ASSIGNMENT: From the records below, copy out exactly the lines from the one containing "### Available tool" to the one containing "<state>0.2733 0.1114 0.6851", both included. Add nothing else.

(Source records)
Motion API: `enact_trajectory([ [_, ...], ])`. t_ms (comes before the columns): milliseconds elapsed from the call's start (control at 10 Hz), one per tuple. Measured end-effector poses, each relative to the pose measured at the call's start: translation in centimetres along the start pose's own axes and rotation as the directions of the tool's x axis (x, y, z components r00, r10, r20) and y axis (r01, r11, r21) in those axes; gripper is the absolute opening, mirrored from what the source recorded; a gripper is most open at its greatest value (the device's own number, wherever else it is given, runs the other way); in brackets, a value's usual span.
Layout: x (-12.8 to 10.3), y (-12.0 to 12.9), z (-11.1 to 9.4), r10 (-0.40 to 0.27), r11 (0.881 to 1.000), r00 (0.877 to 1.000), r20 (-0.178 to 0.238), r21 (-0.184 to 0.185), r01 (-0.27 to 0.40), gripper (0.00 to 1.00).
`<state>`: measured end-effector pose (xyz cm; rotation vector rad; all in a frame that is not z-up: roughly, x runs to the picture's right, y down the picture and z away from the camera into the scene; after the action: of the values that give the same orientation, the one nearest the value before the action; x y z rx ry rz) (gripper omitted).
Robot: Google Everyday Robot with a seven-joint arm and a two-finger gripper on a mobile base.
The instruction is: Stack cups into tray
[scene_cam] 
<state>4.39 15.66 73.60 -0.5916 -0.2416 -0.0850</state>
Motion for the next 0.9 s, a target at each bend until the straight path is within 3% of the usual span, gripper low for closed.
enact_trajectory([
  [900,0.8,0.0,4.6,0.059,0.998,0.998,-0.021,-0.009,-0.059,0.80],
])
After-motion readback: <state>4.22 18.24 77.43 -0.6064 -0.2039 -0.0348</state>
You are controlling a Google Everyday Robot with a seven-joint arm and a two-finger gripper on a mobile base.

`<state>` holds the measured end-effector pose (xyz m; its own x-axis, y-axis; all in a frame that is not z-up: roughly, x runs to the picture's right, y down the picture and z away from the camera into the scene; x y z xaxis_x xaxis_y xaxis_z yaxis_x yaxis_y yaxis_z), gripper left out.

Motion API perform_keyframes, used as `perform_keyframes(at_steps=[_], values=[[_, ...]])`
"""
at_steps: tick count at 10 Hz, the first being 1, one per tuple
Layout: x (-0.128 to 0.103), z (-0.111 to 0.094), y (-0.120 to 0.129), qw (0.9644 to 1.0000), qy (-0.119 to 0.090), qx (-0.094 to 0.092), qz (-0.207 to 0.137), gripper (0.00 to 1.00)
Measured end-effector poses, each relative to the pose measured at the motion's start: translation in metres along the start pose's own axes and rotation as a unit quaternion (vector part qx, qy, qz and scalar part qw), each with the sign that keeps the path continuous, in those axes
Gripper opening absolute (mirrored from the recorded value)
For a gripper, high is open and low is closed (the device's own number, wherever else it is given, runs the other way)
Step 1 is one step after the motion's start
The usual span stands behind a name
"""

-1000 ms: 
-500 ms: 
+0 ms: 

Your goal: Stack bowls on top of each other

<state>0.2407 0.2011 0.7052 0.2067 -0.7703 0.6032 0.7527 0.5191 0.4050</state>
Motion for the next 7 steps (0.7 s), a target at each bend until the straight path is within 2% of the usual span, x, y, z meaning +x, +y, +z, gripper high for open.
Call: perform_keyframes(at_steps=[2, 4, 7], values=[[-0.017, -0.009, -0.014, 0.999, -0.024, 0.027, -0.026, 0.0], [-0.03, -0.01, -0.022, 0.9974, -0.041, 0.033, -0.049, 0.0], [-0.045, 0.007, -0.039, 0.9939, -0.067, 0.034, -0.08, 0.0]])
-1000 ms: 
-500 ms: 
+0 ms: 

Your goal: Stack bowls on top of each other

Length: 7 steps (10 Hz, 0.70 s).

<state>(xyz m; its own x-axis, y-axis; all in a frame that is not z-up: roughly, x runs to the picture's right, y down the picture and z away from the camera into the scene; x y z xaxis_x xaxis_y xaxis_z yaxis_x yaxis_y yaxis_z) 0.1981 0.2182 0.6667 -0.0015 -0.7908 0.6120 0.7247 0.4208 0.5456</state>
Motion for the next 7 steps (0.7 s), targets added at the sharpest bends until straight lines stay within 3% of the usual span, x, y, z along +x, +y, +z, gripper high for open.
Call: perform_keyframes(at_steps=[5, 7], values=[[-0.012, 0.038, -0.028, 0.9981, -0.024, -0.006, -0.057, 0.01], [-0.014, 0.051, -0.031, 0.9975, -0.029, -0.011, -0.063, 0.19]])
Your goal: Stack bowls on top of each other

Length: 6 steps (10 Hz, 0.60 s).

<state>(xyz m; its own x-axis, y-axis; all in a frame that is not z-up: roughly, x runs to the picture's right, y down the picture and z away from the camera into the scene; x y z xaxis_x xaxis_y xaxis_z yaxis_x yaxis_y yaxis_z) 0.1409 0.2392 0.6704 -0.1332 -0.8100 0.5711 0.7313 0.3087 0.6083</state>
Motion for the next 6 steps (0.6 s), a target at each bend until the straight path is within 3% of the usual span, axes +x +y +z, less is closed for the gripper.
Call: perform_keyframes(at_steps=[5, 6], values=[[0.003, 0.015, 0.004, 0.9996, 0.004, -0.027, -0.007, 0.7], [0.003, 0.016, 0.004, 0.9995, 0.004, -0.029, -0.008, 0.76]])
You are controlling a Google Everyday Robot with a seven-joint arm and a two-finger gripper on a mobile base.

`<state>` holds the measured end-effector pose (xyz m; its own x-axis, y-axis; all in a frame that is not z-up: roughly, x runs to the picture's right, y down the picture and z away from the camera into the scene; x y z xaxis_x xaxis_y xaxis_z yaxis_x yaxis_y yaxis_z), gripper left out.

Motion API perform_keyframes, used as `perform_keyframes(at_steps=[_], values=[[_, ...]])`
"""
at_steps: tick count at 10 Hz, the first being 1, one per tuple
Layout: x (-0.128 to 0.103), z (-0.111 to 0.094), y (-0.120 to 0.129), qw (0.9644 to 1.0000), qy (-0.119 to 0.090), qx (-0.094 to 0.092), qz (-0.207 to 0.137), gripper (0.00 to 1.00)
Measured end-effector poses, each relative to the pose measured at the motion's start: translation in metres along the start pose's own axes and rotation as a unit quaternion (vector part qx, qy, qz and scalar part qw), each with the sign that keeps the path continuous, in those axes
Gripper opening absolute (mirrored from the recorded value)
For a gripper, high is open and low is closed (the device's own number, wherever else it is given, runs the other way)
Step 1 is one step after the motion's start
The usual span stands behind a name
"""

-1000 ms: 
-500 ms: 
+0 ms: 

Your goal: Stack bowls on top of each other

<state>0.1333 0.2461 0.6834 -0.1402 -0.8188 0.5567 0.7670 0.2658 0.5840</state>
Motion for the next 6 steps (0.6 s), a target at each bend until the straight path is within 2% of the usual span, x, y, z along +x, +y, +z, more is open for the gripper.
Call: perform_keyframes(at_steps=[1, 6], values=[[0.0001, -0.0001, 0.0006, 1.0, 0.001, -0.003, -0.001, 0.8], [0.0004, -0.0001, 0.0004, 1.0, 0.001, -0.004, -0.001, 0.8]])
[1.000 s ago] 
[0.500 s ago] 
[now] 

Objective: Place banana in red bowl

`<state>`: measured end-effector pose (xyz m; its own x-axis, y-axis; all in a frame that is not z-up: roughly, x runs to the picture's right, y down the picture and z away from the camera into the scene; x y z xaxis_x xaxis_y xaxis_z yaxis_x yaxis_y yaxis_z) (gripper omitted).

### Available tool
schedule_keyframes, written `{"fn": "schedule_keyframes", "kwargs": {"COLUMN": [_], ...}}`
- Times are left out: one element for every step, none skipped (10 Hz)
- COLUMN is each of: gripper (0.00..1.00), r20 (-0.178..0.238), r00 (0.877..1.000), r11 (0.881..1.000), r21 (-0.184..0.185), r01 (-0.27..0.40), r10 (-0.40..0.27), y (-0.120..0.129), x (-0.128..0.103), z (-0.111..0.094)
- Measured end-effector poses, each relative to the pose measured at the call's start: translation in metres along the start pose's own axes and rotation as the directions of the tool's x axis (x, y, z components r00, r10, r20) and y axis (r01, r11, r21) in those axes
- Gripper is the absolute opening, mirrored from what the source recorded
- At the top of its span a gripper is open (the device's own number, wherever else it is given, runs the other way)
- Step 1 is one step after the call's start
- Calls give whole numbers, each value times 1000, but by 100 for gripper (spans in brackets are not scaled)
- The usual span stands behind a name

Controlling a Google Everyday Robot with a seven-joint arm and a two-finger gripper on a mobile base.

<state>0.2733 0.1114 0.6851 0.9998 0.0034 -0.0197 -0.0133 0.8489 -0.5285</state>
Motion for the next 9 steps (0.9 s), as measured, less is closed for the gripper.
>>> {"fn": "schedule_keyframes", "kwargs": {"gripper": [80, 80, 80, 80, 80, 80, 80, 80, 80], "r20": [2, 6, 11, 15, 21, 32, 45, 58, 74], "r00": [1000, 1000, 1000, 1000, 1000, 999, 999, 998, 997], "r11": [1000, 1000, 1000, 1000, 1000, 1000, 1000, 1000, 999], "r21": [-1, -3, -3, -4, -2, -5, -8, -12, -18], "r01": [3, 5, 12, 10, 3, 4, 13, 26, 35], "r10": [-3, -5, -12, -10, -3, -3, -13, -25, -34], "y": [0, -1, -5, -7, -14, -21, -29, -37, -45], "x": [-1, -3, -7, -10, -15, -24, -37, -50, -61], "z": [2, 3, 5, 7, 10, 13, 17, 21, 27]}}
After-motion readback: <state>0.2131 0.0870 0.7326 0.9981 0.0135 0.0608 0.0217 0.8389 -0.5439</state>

SOLUTION TO THIS EXERCISE:
### Available tool
schedule_keyframes, written `{"fn": "schedule_keyframes", "kwargs": {"COLUMN": [_], ...}}`
- Times are left out: one element for every step, none skipped (10 Hz)
- COLUMN is each of: gripper (0.00..1.00), r20 (-0.178..0.238), r00 (0.877..1.000), r11 (0.881..1.000), r21 (-0.184..0.185), r01 (-0.27..0.40), r10 (-0.40..0.27), y (-0.120..0.129), x (-0.128..0.103), z (-0.111..0.094)
- Measured end-effector poses, each relative to the pose measured at the call's start: translation in metres along the start pose's own axes and rotation as the directions of the tool's x axis (x, y, z components r00, r10, r20) and y axis (r01, r11, r21) in those axes
- Gripper is the absolute opening, mirrored from what the source recorded
- At the top of its span a gripper is open (the device's own number, wherever else it is given, runs the other way)
- Step 1 is one step after the call's start
- Calls give whole numbers, each value times 1000, but by 100 for gripper (spans in brackets are not scaled)
- The usual span stands behind a name

Controlling a Google Everyday Robot with a seven-joint arm and a two-finger gripper on a mobile base.

<state>0.2733 0.1114 0.6851 0.9998 0.0034 -0.0197 -0.0133 0.8489 -0.5285</state>

The reply to this exercise is complete.